Cuando este asunto termine, la recompensa llegará naturalmente.

Rápidamente se acercó a Wen Fuxian.

—Tengo noticias para usted, Señor —dijo el teniente.

Le contó todo lo que Xiao Ran le acababa de decir.

¡Fiu!

Wen Fuxian se levantó agitado y caminó rápidamente hacia Xiao Ran.

—¿Es verdad lo que has dicho?

—Sí —asintió Xiao Ran.

—Si lo que has dicho es cierto, entonces en el asunto del robo del preciado tesoro del Instituto del Lago del Dragón, tú has hecho la mayor contribución —dijo Wen Fuxian.

Llevándose a Chen Wenheng, se apresuró impacientemente hacia el noveno piso.

Xiao Ran sintió que este asunto era especialmente divertido.

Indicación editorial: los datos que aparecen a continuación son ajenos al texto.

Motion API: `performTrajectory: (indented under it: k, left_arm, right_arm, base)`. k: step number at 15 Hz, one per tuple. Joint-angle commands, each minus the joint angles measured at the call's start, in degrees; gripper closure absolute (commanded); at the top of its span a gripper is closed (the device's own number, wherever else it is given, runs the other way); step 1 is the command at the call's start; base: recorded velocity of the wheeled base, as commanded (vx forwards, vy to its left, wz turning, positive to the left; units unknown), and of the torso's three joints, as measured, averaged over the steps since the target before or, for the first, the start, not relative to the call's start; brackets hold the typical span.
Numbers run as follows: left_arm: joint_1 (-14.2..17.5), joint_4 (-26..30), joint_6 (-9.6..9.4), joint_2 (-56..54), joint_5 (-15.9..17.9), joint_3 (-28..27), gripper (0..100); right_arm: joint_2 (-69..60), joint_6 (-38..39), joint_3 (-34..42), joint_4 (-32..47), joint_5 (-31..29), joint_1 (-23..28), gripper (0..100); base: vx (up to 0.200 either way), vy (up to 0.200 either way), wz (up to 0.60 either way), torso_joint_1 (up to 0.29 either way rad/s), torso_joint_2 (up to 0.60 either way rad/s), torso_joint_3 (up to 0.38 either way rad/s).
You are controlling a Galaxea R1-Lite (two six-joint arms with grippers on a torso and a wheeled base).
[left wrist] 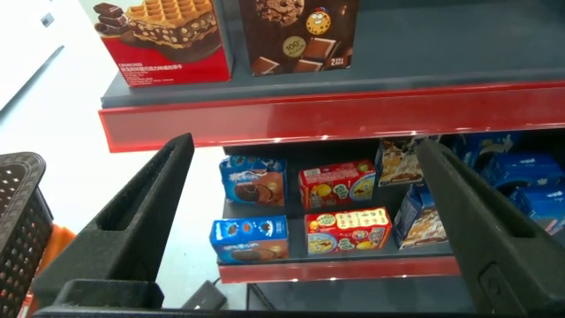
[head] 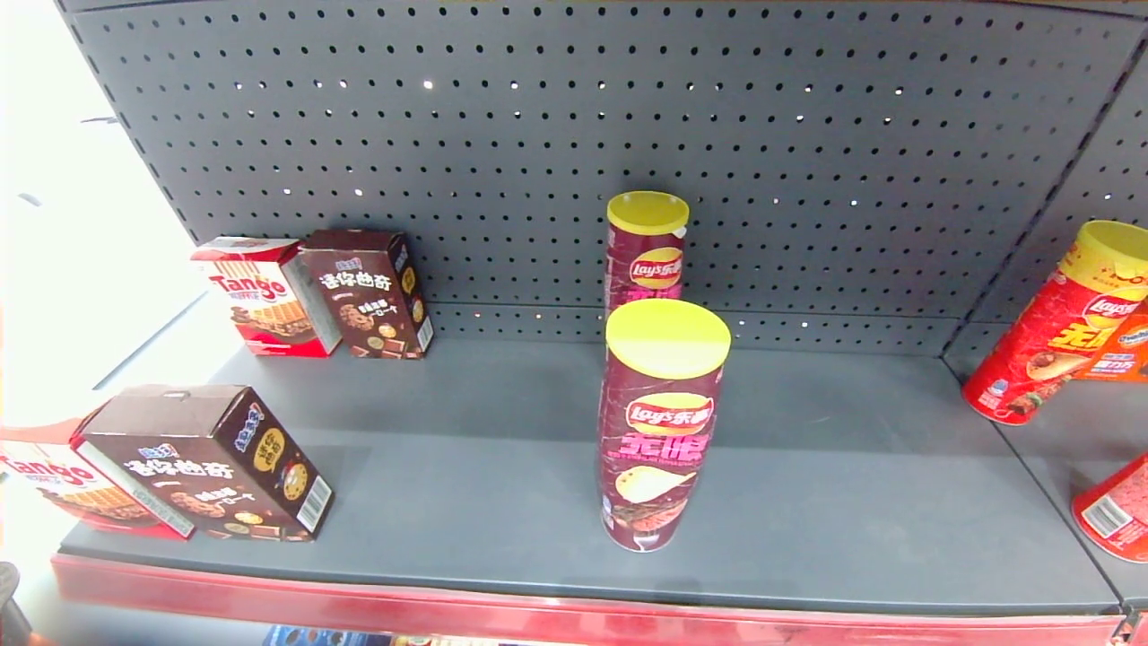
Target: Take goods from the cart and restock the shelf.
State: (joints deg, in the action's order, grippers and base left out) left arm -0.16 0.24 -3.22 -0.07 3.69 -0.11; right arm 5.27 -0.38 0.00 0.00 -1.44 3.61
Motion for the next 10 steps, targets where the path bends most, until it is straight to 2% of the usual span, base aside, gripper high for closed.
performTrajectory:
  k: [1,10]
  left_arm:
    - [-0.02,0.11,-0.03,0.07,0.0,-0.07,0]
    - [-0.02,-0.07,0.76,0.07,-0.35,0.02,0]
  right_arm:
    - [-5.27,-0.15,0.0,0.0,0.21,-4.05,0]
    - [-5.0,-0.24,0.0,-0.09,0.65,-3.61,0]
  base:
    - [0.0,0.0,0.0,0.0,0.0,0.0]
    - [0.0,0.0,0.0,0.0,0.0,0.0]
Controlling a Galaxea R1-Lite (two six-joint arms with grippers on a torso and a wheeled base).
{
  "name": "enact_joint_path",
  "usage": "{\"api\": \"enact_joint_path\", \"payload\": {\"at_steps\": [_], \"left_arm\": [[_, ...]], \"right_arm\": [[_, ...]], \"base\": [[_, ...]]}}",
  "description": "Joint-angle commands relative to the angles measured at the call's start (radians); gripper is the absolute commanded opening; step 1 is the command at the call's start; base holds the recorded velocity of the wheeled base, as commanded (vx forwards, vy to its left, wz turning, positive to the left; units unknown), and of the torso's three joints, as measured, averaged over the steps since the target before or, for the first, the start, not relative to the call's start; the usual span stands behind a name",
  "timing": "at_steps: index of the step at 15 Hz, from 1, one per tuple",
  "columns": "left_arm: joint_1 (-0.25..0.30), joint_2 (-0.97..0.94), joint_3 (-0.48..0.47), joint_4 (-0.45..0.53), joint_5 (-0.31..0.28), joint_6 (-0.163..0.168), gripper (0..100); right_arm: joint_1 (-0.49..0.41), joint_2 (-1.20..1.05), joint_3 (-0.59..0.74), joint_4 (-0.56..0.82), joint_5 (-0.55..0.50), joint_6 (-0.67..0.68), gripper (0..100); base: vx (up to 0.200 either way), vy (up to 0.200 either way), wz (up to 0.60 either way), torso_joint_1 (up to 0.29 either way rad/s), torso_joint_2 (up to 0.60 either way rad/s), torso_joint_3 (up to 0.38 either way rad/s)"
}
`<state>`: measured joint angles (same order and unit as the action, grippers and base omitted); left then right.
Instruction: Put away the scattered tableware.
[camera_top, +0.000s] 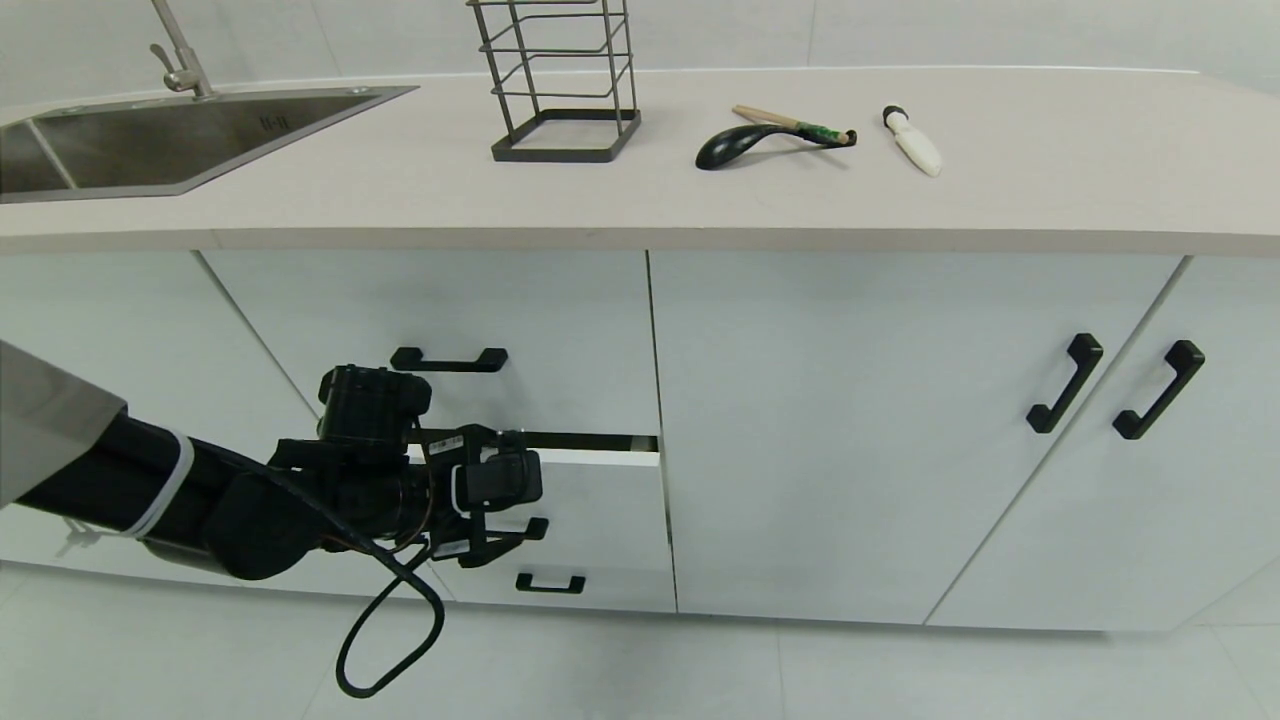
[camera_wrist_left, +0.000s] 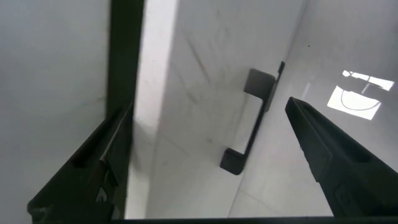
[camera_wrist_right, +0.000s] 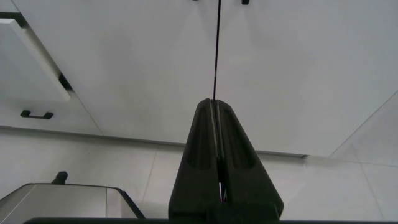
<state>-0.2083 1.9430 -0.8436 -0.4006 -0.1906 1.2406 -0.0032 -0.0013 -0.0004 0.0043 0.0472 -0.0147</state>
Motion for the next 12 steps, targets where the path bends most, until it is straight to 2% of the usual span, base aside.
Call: {"api": "enact_joint_path", "payload": {"at_steps": [1,5,7,9,12], "left_arm": [[0.0,0.002,0.017,0.003,-0.001,0.0,100],[-0.002,-0.03,0.052,0.005,-0.004,0.003,100],[-0.005,-0.11,0.138,0.008,-0.016,0.008,100],[-0.006,-0.242,0.288,0.008,-0.023,0.006,100],[-0.019,-0.346,0.371,0.014,-0.024,0.003,100]], "right_arm": [[0.0,0.001,-0.001,0.0,0.0,-0.001,0],[0.0,0.001,0.0,0.0,0.0,-0.001,0],[0.0,0.001,0.0,0.0,0.0,0.001,0],[0.0,0.001,0.0,0.0,0.0,-0.001,0],[0.0,0.001,0.0,0.0,0.0,-0.001,0]], "base": [[0.0,0.0,0.0,0.0,0.0,0.0],[0.0,0.0,0.0,0.0,0.0,0.0],[0.0,0.0,0.0,0.0,0.0,0.0],[0.0,0.0,0.0,0.0,0.0,0.0],[0.0,0.0,0.0,0.0,0.0,0.0]]}}
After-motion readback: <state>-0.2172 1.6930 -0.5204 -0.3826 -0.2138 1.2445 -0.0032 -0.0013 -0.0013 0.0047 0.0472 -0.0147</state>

Las tres pinturas que había dibujado con despreocupación se habían convertido en tesoros preciosos a los ojos de los demás.

—Dentro hay pastel de loto blanco.

Envíalo primero a la Princesa Mayor.

—El teniente le entregó un recipiente de comida.

Xiao Ran tomó el recipiente de comida,
y entró en el Purgatorio.

Abrió la puerta de la celda y entró, colocando el recipiente de comida sobre la mesa.

Dentro había dos pasteles, y cada pastel estaba cortado en seis trozos.

Los pasteles eran tan nobles y puros como una flor de loto, llenos de una densa energía espiritual.

—Este es el pastel de loto blanco que querías.

—Xiao Ran se sentó en una silla, tomó un trozo y empezó a comer.

El sabor no estaba mal.

La energía de un trozo de pastel de loto blanco equivalía a tres días de duro trabajo en la evolución de habilidades.

—Eres bastante grosero.

—La Princesa Mayor lo fulminó con la mirada, indignada.

Se sentó frente a él, tomó un trozo de pastel de loto blanco y comenzó a mordisquearlo con elegancia.

Después de terminar el pastel de loto blanco,
Xiao Ran le recordó: —Si puedes avanzar al Reino Tierra como Maestra Espiritual, el dolor podría disminuir cuando el aura demoníaca haga erupción.